Asked by Kane Marks on Dec 13, 2021 FAQ



If your code works in TensorFlow 2.x using tf.compat.v1.disable_v2_behavior, there are still global behavioral changes you may need to address. The major changes are: Eager execution, v1.enable_eager_execution () : Any code that implicitly uses a tf.Graph will fail. Be sure to wrap this code in a with tf.Graph ().as_default () context.
One may also ask,
1. Replace v1.Session.run calls 2. Use Python objects to track variables and losses 3. Upgrade your training loops 4. Upgrade your data input pipelines 5. Migrate off compat.v1 symbols This guide is for users of low-level TensorFlow APIs.

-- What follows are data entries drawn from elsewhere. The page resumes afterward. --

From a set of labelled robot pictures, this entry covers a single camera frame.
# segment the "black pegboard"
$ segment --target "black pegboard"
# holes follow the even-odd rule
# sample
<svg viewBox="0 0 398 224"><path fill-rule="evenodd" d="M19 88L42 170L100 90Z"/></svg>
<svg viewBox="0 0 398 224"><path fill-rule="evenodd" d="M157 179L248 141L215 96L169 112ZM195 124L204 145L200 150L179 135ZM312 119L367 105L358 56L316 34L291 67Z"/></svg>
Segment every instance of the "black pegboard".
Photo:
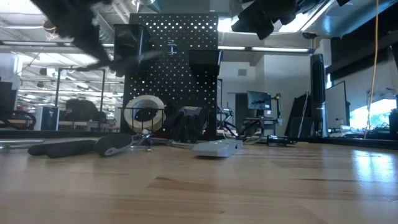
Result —
<svg viewBox="0 0 398 224"><path fill-rule="evenodd" d="M137 96L154 95L178 106L205 107L210 110L207 136L215 136L218 71L194 75L189 65L189 50L218 50L218 16L131 14L130 24L146 27L150 35L149 47L165 53L142 65L137 72L126 75L123 106ZM130 131L123 121L121 129Z"/></svg>

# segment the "wooden table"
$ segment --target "wooden table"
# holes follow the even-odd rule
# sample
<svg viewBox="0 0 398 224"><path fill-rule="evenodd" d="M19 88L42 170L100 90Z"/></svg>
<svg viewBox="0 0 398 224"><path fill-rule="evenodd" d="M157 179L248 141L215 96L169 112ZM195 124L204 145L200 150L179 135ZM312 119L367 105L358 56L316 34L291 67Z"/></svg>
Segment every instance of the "wooden table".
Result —
<svg viewBox="0 0 398 224"><path fill-rule="evenodd" d="M158 147L114 157L0 153L0 223L398 223L398 151Z"/></svg>

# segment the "roll of tape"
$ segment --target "roll of tape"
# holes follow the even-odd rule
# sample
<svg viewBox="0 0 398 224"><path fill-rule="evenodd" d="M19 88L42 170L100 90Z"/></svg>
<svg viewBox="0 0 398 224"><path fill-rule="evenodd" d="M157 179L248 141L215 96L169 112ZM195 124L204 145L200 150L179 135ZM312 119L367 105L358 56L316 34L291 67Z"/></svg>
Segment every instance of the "roll of tape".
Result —
<svg viewBox="0 0 398 224"><path fill-rule="evenodd" d="M154 132L162 127L163 122L166 119L164 107L163 101L156 96L138 96L127 104L126 108L133 109L124 110L124 119L129 124L130 128L136 133L140 133L143 129ZM135 120L135 117L139 109L134 110L134 108L154 108L158 111L153 119L148 121L137 121Z"/></svg>

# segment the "whiteboard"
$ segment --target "whiteboard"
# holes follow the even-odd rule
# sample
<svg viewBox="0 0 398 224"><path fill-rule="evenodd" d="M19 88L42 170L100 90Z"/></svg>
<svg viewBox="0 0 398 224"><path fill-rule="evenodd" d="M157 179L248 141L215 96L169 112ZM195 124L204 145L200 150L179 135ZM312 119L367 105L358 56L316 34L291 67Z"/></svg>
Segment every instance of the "whiteboard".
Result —
<svg viewBox="0 0 398 224"><path fill-rule="evenodd" d="M340 125L347 125L345 82L332 86L325 93L328 127L339 128Z"/></svg>

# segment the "wooden tabletop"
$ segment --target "wooden tabletop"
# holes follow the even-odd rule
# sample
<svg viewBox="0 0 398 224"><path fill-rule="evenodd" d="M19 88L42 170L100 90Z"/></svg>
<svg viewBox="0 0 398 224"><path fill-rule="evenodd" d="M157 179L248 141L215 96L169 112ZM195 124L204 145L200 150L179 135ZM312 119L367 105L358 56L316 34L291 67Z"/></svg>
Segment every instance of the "wooden tabletop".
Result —
<svg viewBox="0 0 398 224"><path fill-rule="evenodd" d="M0 152L0 223L398 223L398 151L158 147L114 157Z"/></svg>

Furthermore, Now let’s see what’s changed in TF2.0. The biggest change is that now we can add a mode called “Eager Execution” which let’s you skip all the graph — session. That means we can now write TensorFlow code like writing simple python code. Like writing a numpy code.
In fact,
Your code may still make use of tf.compat.v1 endpoints to access placeholders, sessions, collections, and other 1.x-style functionality. If your code works in TensorFlow 2.x using tf.compat.v1.disable_v2_behavior, there are still global behavioral changes you may need to address.
Moreover,
To streamline the changes, and to make your transition to TF 2.0 as seamless as possible, the TensorFlow engineering team has created a tf_upgrade_v2 utility that will help transition legacy code to the new API. If playback doesn't begin shortly, try restarting your device.